- Polish: Znaki
- Genre: Crime; Thriller;
- Created by: Przemysław Hoffmann; Błażej Przygodzki;
- Written by: Przemysław Hoffmann; Błażej Przygodzki; Artur Kowalewski; Paulina Murawska; Wojciech Miłoszewski; Jakub Miszczak; Katarzyna B. Miszczuk; Ewa Fita; Marzena Podgórska;
- Directed by: Jakub Miszczak; Marcin Ziębiński; Monika Filipowicz;
- Starring: Andrzej Konopka; Helena Sujecka; Michał Czernecki;
- Composer: Piotr Orłowski
- Country of origin: Poland
- Original language: Polish
- No. of seasons: 2
- No. of episodes: 16

Production
- Executive producer: Paulina Rzazewska-Bednarczyk
- Producers: Jakub Miszczak; Andrzej Muszynski;
- Cinematography: Wojciech Todorow
- Editor: Piotr Orłowski
- Running time: 43–48 minutes
- Production companies: ATM Grupa; AXN Central Europe; Telewizja Polsat;

Original release
- Network: AXN; Polsat;
- Release: 10 October 2018 – 26 May 2020

= Signs (TV series) =

Polish thriller television series

Signs (Znaki) is a 2018 Polish crime thriller television series starring Andrzej Konopka, Helena Sujecka, and Michał Czernecki.

==Plot==
The story takes place in the fictional town of Sowie Doły, in the Owl Mountains.

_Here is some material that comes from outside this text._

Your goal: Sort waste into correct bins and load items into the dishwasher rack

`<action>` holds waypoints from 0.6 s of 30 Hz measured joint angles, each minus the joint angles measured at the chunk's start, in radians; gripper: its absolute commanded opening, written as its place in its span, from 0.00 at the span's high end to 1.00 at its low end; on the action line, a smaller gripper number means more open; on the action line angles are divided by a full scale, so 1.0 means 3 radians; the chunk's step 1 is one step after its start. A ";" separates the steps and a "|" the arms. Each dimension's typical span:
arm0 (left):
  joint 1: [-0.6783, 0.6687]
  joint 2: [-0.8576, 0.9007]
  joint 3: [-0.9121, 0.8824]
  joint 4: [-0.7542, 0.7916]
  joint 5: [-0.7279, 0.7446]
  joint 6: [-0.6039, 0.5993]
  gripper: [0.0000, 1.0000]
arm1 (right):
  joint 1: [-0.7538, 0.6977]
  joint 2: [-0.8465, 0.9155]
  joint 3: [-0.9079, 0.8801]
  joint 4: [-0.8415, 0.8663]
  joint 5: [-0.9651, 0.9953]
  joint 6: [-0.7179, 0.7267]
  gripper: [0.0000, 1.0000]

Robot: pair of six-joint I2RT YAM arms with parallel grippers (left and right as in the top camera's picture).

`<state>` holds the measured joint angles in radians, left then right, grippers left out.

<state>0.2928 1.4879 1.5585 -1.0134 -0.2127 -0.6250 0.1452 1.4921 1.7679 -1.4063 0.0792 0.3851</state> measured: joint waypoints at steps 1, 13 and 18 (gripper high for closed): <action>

When a woman is murdered at the lake near a local mine, commissioner Michał Trela, the new commander of the town police, who recently moved to Sowie Doły with his daughter, takes on the case. During the investigation, threads from previous years appear, relating both to the recent murder and that of a student a few years before, whose case was never solved.

==Cast and characters==
- Andrzej Konopka as Commissioner Michał Trela
- Helena Sujecka as Adrianna Nieradka
- Michał Czernecki as Błażej Nieradka
- Piotr Trojan as Krzysztof Sobczyk
- Magdalena Żak as Nina Trela
- Mirosław Kropielnicki as Antoni Paszke
- Mariusz Ostrowski as Targosz
- Andrzej Mastalerz as Marek Zieleniewicz vel Jonasz
- Helena Englert as Agata Paszke
- Małgorzata Hajewska-Krzysztofik as Zofia Bławatska
- Rafał Cieszyński as Priest Roman Śmigielski
- Zbigniew Stryj as Jan Dzikowski
- Robert Gulaczyk as Paweł Piotrowski
- Dobromir Dymecki as Robert Paszke
- Paulina Gałązka as Dorota
- Bianka Pilitowska as Katarzyna Piotrowska
- Karolina Owczarz as Martyna
- Teresa Kwiatkowska as Housekeeper Bogumiła
- Rafał Mohr as Twerski
- Barbara Wypych as Kaja
- Ewa Jakubowicz as Eliza Konieczna
- Krzysztof Zawadzki as Adam
- Sławomir Grzymek as Feliks Szmidt

==Release==
Signs was released on 10 October 2018 on AXN. A second season came out on 6 May 2020. The series was licensed to Netflix internationally between 2020 and 2025.